Il y a une affinité profonde, que Gilles Deleuze a admirablement relevée, entre l’oeuvre d’art et l’acte de résistance. C’est le trait commun de toutes celles que j’ai choisi de commenter dans mon livre. Je n’ai naturellement pas été exhaustif, loin s’en faut. Tous les jours, je me repens de n’y avoir pas évoqué tel tableau ou tel livre. Comment par exemple, ai-je pu ne pas parler d’Antonin Artaud, Mr Mutilé, Mr tronçonné, Mr amputé, Mr décapité dans les barbelés et les guillotines du pouvoir discrétionnaire de la guerre, auquel Florence de Méredieu vient de consacrer un remarquable  Antonin Artaud dans la guerre (éd. Blusson ) ?

Artaud, ce n’est pas du pipeau. Savez-vous d’où vient cette expression? Le pipeau est un petit instrument à bec, couramment utilisé comme appeau par les chasseurs pour leurrer les oiseaux. Une tromperie sur la marchandise donc, un truc pas sérieux. Mes malicieux collègues bordelais, nourris au lait de la vigne, m’ont fait découvrir un fameux breuvage qui n’est pas du pipeau, en dépit de son nom : Pipeau. Essayez, vous m’en direz des nouvelles !

 

 

Dimanche 8 juin

Depuis 48 heures, je découvre Facebook, et c’est assez différent de ce que j’avais imaginé. Il faut dire que j’avais l’an dernier ouvert un compte sur un autre réseau social (Linkedin) , complètement sans intérêt et passablement intrusif. J’avais en outre eu les plus grandes peines à m’en désinscrire.

Facebook m’apparait tout autrement. Je m’y suis connecté avec une trentaine de personnes au départ, pas plus. Mais aussitôt, j’ai eu le sentiment d’être pris dans un mouvement fertile et vivace, recevant en 2 jours toute une série d’informations imprévues, originales, intéressantes.

Je découvre des addicted: Tania -attention aux effets secondaires , elle savait de quoi elle parlait! – , Myriam Saduis, Daniel Van der Gucht, Lacadée ( vive Lou Reed ! ), Encalado, Laurent de Sutter (putain de métaphysicien! ).

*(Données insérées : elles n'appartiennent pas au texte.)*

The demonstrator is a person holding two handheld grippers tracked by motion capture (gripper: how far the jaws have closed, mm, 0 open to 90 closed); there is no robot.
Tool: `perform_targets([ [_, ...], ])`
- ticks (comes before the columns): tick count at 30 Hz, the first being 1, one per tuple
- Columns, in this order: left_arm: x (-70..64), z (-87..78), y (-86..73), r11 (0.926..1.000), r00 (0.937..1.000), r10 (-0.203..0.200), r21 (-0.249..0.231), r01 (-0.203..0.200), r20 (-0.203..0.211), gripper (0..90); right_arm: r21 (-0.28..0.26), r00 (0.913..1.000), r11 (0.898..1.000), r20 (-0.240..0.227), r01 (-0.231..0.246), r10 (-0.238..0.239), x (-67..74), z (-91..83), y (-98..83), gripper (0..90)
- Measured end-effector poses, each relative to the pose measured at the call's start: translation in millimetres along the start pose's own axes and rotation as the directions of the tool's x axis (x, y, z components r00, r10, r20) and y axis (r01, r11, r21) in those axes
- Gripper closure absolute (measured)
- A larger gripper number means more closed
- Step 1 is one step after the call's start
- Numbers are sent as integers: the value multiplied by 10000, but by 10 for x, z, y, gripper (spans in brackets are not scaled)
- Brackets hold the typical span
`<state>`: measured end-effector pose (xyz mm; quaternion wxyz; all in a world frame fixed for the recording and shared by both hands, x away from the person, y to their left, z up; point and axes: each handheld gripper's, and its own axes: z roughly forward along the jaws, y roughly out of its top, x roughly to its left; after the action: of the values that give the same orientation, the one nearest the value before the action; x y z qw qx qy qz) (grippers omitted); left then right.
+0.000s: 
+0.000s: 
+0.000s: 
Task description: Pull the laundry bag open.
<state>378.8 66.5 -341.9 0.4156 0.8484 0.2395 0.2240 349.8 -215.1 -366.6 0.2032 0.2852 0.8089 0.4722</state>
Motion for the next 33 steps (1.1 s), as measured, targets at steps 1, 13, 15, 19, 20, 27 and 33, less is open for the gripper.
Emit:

Je vois bien que se pose la  question de la perméabilité entre vie publique et vie privée, mais sans rien qui me choque jusqu’ici.

Effet immédiat de cet intérêt : je ne sais plus très bien ce que je dois réserver à ce blog ou aux messages sur  Facebook.  J’y verrai sans doute plus clair dans quelques temps  à l’usage. Il n’est peut-être pas forcé que je distingue les deux. Mais si en plus je songe à  M’enfin !, ma chronique dans  Lacan Quotidien, le journal électronique du Champ  Freudien,  me voici tout de même un peu  embarrassé.

 

Jeudi 5 juin

Un charmant garçon que Philippe Hellebois! C’est d’ailleurs la conclusion en toutes lettres de ses Histoires salées en psychanalyse (Navarin éd.) auxquelles une soirée est consacrée ce soir au local de l’ACF-Belgique.

Cet espèce de traité de psychopathologie de la vie amoureuse conte une vingtaine d’histoires contées à la manière d’un Maupassant qui aurait lu Freud et Lacan. La dernière d’entre elles n’est pas la moins savoureuse et nous dresse le portrait drolatique de l’auteur en adorateur d’une Eve future avec qui il regagnerait le paradis. Les déboires répétés où ce fantasme l’a entraîné, ainsi que ses partenaires, tantôt l’enragent, tantôt le désolent, mais finalement lui servent surtout à nous charmer.

C’est donc comme analysant autant que comme analyste que Philippe Hellebois a pris la plume. Une plume alerte, spirituelle, joyeuse, qui, sans jamais reculer à appeler un chat un chat,  excelle dans le bien- dire.  Je m’en vais de ce pas goûter de ce sel rare.